### Activity
Return only the line that contains "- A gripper" and each line after it, through the last line of the data below, copied exactly.

---------------

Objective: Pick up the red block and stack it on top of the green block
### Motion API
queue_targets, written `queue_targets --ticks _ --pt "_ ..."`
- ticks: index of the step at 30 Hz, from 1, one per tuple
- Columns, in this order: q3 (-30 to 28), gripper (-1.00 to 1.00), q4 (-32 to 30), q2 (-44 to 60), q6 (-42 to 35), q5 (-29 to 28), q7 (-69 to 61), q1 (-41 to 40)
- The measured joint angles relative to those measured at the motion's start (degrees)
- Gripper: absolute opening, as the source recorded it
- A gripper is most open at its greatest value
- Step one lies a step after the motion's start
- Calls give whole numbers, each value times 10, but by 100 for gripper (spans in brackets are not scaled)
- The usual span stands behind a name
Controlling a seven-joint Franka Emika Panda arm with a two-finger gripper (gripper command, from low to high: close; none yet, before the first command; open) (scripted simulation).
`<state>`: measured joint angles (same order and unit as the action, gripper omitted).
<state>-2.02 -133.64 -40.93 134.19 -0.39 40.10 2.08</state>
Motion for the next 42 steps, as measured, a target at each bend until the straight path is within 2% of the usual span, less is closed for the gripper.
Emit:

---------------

### Problem solution
- A gripper is most open at its greatest value
- Step one lies a step after the motion's start
- Calls give whole numbers, each value times 10, but by 100 for gripper (spans in brackets are not scaled)
- The usual span stands behind a name
Controlling a seven-joint Franka Emika Panda arm with a two-finger gripper (gripper command, from low to high: close; none yet, before the first command; open) (scripted simulation).
`<state>`: measured joint angles (same order and unit as the action, gripper omitted).
<state>-2.02 -133.64 -40.93 134.19 -0.39 40.10 2.08</state>
Motion for the next 42 steps, as measured, a target at each bend until the straight path is within 2% of the usual span, less is closed for the gripper.
Emit:

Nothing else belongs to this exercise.